◆ YOUR OBJECTIVE
From the entries below, retype only the lines from the one with "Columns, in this" through the one with "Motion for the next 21", exactly as written.

◆ SUPPLIED MATERIAL

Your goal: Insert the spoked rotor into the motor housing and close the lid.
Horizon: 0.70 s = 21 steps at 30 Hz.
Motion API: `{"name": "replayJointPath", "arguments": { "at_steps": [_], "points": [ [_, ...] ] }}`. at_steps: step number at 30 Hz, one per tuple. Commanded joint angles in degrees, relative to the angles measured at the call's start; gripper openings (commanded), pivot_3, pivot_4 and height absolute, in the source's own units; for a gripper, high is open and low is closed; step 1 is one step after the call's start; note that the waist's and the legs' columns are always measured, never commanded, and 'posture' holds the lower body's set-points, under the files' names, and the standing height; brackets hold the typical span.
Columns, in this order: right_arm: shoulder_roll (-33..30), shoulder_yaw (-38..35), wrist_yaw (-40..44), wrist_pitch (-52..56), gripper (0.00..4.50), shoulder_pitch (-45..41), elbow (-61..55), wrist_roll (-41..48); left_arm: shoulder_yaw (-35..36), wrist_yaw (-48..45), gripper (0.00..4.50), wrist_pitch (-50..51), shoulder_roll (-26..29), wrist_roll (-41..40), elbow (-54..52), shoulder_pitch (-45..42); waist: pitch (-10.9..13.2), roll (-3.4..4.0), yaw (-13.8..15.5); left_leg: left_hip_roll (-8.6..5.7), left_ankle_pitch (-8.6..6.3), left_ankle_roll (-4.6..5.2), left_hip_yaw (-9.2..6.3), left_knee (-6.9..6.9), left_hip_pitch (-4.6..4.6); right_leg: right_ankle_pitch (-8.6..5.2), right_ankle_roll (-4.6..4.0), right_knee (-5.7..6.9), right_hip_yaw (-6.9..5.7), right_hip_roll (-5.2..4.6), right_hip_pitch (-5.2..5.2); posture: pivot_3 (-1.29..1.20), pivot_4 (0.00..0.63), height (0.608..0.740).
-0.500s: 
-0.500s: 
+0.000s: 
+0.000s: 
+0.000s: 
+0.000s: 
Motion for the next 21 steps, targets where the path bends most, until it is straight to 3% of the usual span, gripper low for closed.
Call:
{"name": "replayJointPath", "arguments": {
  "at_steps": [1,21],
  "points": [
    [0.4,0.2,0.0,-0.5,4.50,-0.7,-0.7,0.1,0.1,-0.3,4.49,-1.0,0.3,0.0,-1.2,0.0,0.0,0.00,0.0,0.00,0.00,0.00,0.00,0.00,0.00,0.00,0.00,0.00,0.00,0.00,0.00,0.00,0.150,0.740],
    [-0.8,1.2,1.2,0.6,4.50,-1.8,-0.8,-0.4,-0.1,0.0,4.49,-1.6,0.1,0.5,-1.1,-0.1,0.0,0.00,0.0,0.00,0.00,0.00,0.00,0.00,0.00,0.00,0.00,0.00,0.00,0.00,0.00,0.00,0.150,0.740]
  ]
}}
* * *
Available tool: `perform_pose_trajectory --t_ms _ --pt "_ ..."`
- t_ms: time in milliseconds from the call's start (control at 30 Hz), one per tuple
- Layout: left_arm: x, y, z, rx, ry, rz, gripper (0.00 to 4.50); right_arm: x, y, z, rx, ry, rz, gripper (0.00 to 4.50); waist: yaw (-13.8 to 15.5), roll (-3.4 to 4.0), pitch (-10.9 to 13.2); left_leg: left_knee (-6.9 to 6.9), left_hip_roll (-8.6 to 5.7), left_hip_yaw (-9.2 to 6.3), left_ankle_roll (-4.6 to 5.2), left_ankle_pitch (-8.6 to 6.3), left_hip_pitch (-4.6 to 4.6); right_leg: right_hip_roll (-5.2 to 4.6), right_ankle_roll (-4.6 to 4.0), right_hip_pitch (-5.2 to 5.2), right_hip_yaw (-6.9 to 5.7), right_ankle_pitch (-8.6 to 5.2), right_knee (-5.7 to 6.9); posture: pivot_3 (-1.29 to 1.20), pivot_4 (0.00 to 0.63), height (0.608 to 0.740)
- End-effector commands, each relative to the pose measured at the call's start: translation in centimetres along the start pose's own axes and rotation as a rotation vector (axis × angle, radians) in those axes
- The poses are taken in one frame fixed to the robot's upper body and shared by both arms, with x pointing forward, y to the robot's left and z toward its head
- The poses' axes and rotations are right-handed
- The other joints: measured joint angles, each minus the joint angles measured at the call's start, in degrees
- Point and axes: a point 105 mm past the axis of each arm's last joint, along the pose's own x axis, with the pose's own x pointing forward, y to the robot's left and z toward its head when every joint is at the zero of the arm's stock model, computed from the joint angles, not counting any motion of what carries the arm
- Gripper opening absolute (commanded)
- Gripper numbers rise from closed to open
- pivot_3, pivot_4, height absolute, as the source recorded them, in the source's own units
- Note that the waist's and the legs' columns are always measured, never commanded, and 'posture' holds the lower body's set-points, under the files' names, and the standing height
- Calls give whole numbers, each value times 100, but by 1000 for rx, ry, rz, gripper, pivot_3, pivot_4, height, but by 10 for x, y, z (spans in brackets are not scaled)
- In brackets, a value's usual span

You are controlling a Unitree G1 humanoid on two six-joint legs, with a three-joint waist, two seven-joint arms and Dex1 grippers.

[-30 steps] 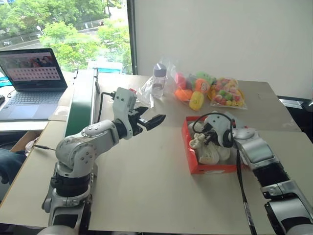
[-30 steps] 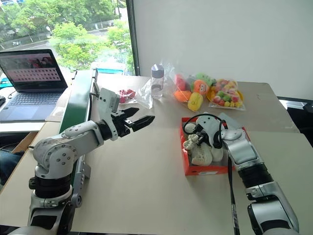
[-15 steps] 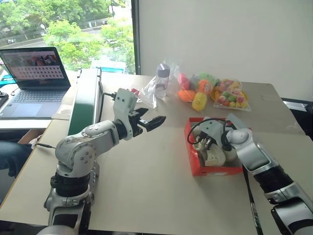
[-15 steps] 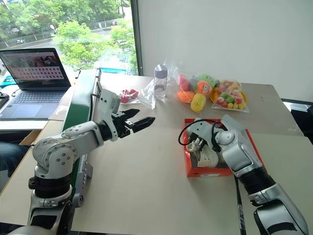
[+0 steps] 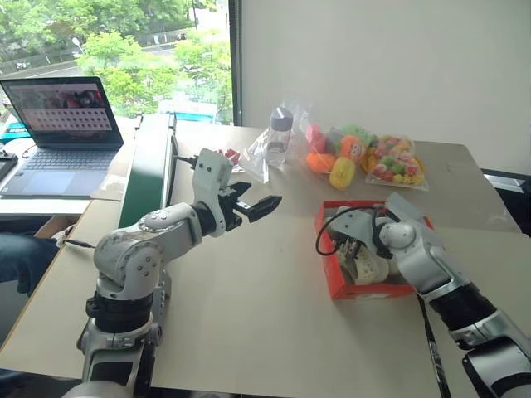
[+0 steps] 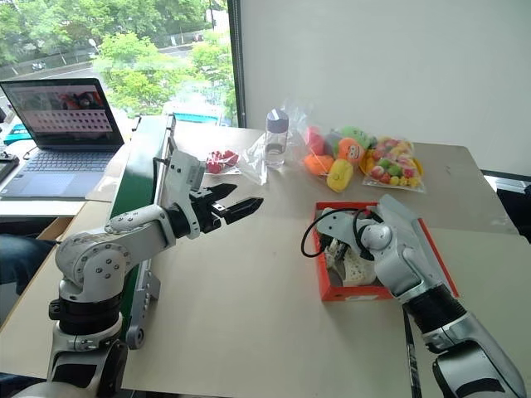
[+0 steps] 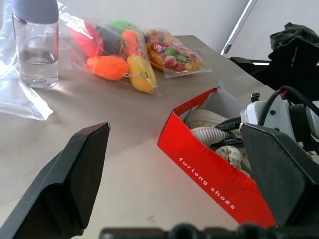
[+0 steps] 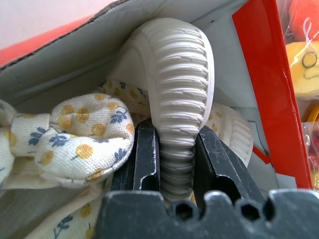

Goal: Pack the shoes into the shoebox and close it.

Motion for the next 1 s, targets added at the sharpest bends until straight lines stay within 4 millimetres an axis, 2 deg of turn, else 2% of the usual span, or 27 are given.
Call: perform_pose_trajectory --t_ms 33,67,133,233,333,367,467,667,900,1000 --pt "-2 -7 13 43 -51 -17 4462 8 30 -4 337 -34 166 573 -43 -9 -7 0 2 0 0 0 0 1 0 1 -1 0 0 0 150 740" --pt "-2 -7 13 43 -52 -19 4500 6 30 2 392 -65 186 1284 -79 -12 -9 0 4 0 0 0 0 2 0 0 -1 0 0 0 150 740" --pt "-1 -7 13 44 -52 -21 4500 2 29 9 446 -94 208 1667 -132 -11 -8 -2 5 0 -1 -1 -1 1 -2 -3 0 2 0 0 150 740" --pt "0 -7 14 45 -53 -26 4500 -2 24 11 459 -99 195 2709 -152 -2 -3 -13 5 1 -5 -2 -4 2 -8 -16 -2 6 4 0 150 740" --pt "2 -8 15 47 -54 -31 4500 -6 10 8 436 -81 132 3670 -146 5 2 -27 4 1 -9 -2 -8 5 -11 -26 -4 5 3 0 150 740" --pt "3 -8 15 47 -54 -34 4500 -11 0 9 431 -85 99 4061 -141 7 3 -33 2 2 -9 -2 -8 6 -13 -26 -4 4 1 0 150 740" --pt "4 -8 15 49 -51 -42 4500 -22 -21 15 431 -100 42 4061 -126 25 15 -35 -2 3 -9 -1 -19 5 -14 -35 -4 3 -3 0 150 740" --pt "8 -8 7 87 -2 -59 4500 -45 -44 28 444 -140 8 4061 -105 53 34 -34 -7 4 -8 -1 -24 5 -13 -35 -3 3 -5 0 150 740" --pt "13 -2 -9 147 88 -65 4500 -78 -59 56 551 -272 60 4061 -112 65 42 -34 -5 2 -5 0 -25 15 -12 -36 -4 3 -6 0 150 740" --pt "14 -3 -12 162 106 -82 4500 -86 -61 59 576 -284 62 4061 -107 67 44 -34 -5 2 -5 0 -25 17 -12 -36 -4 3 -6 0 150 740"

◆ RESULT OF THE EXERCISE
Columns, in this order: right_arm: shoulder_roll (-33..30), shoulder_yaw (-38..35), wrist_yaw (-40..44), wrist_pitch (-52..56), gripper (0.00..4.50), shoulder_pitch (-45..41), elbow (-61..55), wrist_roll (-41..48); left_arm: shoulder_yaw (-35..36), wrist_yaw (-48..45), gripper (0.00..4.50), wrist_pitch (-50..51), shoulder_roll (-26..29), wrist_roll (-41..40), elbow (-54..52), shoulder_pitch (-45..42); waist: pitch (-10.9..13.2), roll (-3.4..4.0), yaw (-13.8..15.5); left_leg: left_hip_roll (-8.6..5.7), left_ankle_pitch (-8.6..6.3), left_ankle_roll (-4.6..5.2), left_hip_yaw (-9.2..6.3), left_knee (-6.9..6.9), left_hip_pitch (-4.6..4.6); right_leg: right_ankle_pitch (-8.6..5.2), right_ankle_roll (-4.6..4.0), right_knee (-5.7..6.9), right_hip_yaw (-6.9..5.7), right_hip_roll (-5.2..4.6), right_hip_pitch (-5.2..5.2); posture: pivot_3 (-1.29..1.20), pivot_4 (0.00..0.63), height (0.608..0.740).
-0.500s: 
-0.500s: 
+0.000s: 
+0.000s: 
+0.000s: 
+0.000s: 
Motion for the next 21 steps, targets where the path bends most, until it is straight to 3% of the usual span, gripper low for closed.

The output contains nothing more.